* [PROBLEM DESCRIPTION] Since each line must match the original, copy out the records with no differences at all.

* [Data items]

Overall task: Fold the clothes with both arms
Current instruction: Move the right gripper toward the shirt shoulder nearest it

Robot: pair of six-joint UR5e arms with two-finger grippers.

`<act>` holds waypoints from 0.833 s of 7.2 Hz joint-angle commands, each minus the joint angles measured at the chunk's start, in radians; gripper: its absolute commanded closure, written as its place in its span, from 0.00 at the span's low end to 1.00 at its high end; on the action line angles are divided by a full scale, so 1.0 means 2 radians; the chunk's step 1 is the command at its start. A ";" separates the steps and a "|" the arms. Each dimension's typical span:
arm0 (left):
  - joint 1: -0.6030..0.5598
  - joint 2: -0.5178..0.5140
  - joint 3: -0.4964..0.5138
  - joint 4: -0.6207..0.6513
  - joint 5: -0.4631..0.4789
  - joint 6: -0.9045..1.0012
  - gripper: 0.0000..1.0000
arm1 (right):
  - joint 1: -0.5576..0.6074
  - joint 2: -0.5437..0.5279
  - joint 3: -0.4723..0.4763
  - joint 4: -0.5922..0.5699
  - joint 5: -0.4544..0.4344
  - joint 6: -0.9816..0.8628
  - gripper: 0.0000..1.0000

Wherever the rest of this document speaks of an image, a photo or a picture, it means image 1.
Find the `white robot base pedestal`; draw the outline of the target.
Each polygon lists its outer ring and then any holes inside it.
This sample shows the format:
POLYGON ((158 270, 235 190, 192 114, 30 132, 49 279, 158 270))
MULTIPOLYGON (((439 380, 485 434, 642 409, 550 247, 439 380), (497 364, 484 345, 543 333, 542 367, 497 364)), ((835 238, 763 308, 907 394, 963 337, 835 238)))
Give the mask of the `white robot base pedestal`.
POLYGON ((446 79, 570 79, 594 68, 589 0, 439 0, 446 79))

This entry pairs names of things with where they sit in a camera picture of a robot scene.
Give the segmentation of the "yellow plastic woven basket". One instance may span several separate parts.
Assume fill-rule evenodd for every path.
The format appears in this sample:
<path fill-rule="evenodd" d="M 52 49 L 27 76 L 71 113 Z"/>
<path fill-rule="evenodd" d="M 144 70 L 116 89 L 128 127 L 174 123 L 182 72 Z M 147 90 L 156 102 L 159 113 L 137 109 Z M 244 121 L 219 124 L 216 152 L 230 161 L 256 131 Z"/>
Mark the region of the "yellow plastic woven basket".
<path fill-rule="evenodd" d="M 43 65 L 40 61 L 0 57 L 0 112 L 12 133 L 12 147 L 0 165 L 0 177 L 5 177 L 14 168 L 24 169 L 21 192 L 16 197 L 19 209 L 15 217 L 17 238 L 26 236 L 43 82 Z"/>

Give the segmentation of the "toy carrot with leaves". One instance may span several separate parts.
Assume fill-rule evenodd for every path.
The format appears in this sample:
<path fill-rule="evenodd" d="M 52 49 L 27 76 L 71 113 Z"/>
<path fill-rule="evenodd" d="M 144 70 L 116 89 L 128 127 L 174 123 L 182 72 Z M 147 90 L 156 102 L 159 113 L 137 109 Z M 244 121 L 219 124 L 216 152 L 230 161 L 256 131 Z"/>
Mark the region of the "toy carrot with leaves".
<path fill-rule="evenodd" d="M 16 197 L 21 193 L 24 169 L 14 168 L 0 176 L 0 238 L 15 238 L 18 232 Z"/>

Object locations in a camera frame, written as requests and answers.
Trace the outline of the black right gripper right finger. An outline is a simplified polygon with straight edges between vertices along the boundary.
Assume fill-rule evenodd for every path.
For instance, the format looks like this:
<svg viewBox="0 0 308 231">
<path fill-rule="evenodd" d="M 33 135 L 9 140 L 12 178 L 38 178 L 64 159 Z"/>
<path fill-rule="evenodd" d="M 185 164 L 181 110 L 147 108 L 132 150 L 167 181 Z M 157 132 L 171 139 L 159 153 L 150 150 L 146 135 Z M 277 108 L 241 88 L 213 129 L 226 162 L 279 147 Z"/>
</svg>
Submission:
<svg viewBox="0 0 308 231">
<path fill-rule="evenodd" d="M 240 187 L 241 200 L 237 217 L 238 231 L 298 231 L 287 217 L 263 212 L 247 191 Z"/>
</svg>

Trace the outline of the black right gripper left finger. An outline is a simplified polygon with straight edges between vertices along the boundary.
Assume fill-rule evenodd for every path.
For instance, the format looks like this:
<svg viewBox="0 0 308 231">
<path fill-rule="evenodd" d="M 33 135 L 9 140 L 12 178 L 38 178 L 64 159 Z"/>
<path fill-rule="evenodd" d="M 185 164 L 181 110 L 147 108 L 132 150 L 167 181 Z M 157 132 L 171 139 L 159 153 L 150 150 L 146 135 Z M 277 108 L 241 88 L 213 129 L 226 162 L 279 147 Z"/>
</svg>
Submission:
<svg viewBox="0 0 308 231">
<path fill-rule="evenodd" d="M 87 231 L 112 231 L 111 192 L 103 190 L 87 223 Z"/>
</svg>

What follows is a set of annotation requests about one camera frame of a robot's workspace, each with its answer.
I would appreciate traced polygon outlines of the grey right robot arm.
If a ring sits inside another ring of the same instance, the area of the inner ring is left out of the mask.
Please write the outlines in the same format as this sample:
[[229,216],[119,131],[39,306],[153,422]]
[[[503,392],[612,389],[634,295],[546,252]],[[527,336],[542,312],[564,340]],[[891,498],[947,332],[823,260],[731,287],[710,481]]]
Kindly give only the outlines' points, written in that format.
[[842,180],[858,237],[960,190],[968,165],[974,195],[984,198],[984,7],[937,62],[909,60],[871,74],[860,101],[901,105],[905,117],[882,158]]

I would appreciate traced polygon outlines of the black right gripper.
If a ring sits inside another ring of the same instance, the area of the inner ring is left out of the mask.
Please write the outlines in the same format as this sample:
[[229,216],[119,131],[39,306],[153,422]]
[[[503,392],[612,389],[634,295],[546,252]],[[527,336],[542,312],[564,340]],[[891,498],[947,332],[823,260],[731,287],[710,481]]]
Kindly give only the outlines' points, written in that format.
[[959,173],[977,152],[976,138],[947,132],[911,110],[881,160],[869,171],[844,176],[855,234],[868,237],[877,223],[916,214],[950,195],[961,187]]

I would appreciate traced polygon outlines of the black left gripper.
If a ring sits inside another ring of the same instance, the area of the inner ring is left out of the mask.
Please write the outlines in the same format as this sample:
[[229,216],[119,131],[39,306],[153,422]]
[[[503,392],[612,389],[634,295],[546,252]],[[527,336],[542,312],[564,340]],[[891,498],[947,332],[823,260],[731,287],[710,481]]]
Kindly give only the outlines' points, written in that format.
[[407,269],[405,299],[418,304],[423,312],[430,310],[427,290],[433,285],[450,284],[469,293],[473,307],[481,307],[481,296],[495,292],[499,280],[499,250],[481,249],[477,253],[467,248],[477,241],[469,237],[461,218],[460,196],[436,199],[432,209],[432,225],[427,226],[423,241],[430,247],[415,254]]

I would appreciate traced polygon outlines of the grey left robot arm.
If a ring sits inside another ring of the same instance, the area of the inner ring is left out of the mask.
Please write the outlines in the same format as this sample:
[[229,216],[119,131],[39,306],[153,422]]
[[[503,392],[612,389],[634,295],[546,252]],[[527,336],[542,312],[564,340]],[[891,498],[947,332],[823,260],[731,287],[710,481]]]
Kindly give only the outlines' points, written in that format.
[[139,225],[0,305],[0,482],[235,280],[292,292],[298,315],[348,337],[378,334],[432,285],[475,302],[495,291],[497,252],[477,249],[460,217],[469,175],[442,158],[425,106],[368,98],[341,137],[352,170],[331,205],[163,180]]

* [EXERCISE SOLUTION]
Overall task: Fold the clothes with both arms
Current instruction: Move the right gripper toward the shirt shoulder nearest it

Robot: pair of six-joint UR5e arms with two-finger grippers.

`<act>` holds waypoints from 0.833 s of 7.2 Hz joint-angle commands, each minus the joint angles measured at the chunk's start, in radians; gripper: its absolute commanded closure, written as its place in its span, from 0.00 at the span's low end to 1.00 at its high end; on the action line angles are divided by a full scale, so 1.0 means 2 radians; the chunk's step 1 is the command at its start. A ";" separates the steps and a "|" the arms. Each dimension's typical span:
arm0 (left):
  - joint 1: -0.6030..0.5598
  - joint 2: -0.5178..0.5140
  - joint 3: -0.4964..0.5138
  - joint 4: -0.6207..0.6513
  - joint 5: -0.4631..0.4789
  - joint 6: -0.9045..1.0012
  - gripper: 0.0000..1.0000
arm1 (right):
  - joint 1: -0.5576..0.6074
  - joint 2: -0.5437..0.5279
  - joint 3: -0.4723..0.4763
  - joint 4: -0.5922..0.5699
  - joint 5: -0.4544..0.4344
  - joint 6: -0.9816..0.8628
  - gripper: 0.0000..1.0000

Wherever the rest of this document speaks of an image, a photo or a picture, it means image 1.
Find the `white robot base pedestal`; draw the outline of the target.
Each polygon lists its outer ring and then any holes inside it.
This sample shows the format:
POLYGON ((158 270, 235 190, 192 114, 30 132, 49 279, 158 270))
MULTIPOLYGON (((439 380, 485 434, 642 409, 550 247, 439 380), (497 364, 484 345, 543 333, 542 367, 497 364)), ((835 238, 763 308, 907 394, 963 337, 835 238)))
Give the mask of the `white robot base pedestal`.
POLYGON ((446 79, 570 79, 594 68, 589 0, 439 0, 446 79))

This entry pairs names of things with where they sit in a camera picture of a robot scene.
Give the segmentation of the "yellow plastic woven basket". One instance may span several separate parts.
Assume fill-rule evenodd for every path.
The format appears in this sample:
<path fill-rule="evenodd" d="M 52 49 L 27 76 L 71 113 Z"/>
<path fill-rule="evenodd" d="M 144 70 L 116 89 L 128 127 L 174 123 L 182 72 Z M 147 90 L 156 102 L 159 113 L 137 109 Z M 244 121 L 219 124 L 216 152 L 230 161 L 256 131 Z"/>
Mark the region of the "yellow plastic woven basket".
<path fill-rule="evenodd" d="M 43 65 L 40 61 L 0 57 L 0 112 L 12 133 L 12 147 L 0 165 L 0 177 L 5 177 L 14 168 L 24 169 L 21 192 L 16 197 L 19 209 L 15 217 L 17 238 L 26 236 L 43 82 Z"/>

Give the segmentation of the "toy carrot with leaves". One instance may span several separate parts.
Assume fill-rule evenodd for every path.
The format appears in this sample:
<path fill-rule="evenodd" d="M 52 49 L 27 76 L 71 113 Z"/>
<path fill-rule="evenodd" d="M 144 70 L 116 89 L 128 127 L 174 123 L 182 72 Z M 147 90 L 156 102 L 159 113 L 137 109 Z M 244 121 L 219 124 L 216 152 L 230 161 L 256 131 Z"/>
Mark the region of the "toy carrot with leaves".
<path fill-rule="evenodd" d="M 16 197 L 21 193 L 24 169 L 14 168 L 0 176 L 0 238 L 15 238 L 18 232 Z"/>

Object locations in a camera frame, written as requests and answers.
Trace the outline of the black right gripper right finger. An outline is a simplified polygon with straight edges between vertices along the boundary.
Assume fill-rule evenodd for every path.
For instance, the format looks like this:
<svg viewBox="0 0 308 231">
<path fill-rule="evenodd" d="M 33 135 L 9 140 L 12 178 L 38 178 L 64 159 Z"/>
<path fill-rule="evenodd" d="M 185 164 L 181 110 L 147 108 L 132 150 L 167 181 Z M 157 132 L 171 139 L 159 153 L 150 150 L 146 135 Z M 277 108 L 241 88 L 213 129 L 226 162 L 279 147 Z"/>
</svg>
Submission:
<svg viewBox="0 0 308 231">
<path fill-rule="evenodd" d="M 240 187 L 241 200 L 237 217 L 238 231 L 298 231 L 287 217 L 263 212 L 247 191 Z"/>
</svg>

Trace the outline of the black right gripper left finger. An outline is a simplified polygon with straight edges between vertices along the boundary.
Assume fill-rule evenodd for every path.
For instance, the format looks like this:
<svg viewBox="0 0 308 231">
<path fill-rule="evenodd" d="M 33 135 L 9 140 L 12 178 L 38 178 L 64 159 Z"/>
<path fill-rule="evenodd" d="M 185 164 L 181 110 L 147 108 L 132 150 L 167 181 Z M 157 132 L 171 139 L 159 153 L 150 150 L 146 135 Z M 277 108 L 241 88 L 213 129 L 226 162 L 279 147 Z"/>
</svg>
Submission:
<svg viewBox="0 0 308 231">
<path fill-rule="evenodd" d="M 87 231 L 112 231 L 111 192 L 103 190 L 87 223 Z"/>
</svg>

What follows is a set of annotation requests about one camera frame of a robot's workspace, each with its answer.
I would appreciate traced polygon outlines of the grey right robot arm.
If a ring sits inside another ring of the same instance, the area of the inner ring is left out of the mask.
Please write the outlines in the same format as this sample:
[[229,216],[119,131],[39,306],[153,422]]
[[[503,392],[612,389],[634,295],[546,252]],[[527,336],[542,312],[564,340]],[[891,498],[947,332],[823,260],[731,287],[710,481]]]
Kindly give only the outlines' points, written in that format.
[[842,180],[858,237],[960,190],[968,165],[974,195],[984,198],[984,7],[937,62],[909,60],[871,74],[860,101],[901,105],[905,117],[882,158]]

I would appreciate traced polygon outlines of the black right gripper.
If a ring sits inside another ring of the same instance, the area of the inner ring is left out of the mask.
Please write the outlines in the same format as this sample:
[[229,216],[119,131],[39,306],[153,422]]
[[[503,392],[612,389],[634,295],[546,252]],[[527,336],[542,312],[564,340]],[[891,498],[947,332],[823,260],[731,287],[710,481]]]
Kindly give only the outlines' points, written in that format.
[[959,173],[977,152],[976,138],[947,132],[911,110],[881,160],[869,171],[844,176],[855,234],[868,237],[877,223],[916,214],[950,195],[961,187]]

I would appreciate traced polygon outlines of the black left gripper.
If a ring sits inside another ring of the same instance, the area of the inner ring is left out of the mask.
Please write the outlines in the same format as this sample:
[[229,216],[119,131],[39,306],[153,422]]
[[[503,392],[612,389],[634,295],[546,252]],[[527,336],[542,312],[564,340]],[[891,498],[947,332],[823,260],[731,287],[710,481]]]
Kindly give only the outlines' points, written in that format.
[[407,269],[405,299],[418,304],[423,312],[430,310],[427,290],[433,285],[450,284],[469,293],[473,307],[481,307],[481,296],[495,292],[499,280],[499,250],[481,249],[477,253],[467,248],[477,241],[469,237],[461,218],[460,196],[436,199],[432,209],[432,225],[427,226],[423,241],[430,247],[415,254]]

I would appreciate traced polygon outlines of the grey left robot arm.
If a ring sits inside another ring of the same instance, the area of the inner ring is left out of the mask.
Please write the outlines in the same format as this sample:
[[229,216],[119,131],[39,306],[153,422]]
[[[503,392],[612,389],[634,295],[546,252]],[[527,336],[542,312],[564,340]],[[891,498],[947,332],[823,260],[731,287],[710,481]]]
Kindly give only the outlines' points, written in that format.
[[139,225],[0,305],[0,482],[235,280],[292,292],[298,315],[348,337],[378,334],[432,285],[475,302],[495,291],[497,252],[477,249],[460,217],[469,175],[442,158],[425,106],[368,98],[341,137],[352,170],[331,205],[163,180]]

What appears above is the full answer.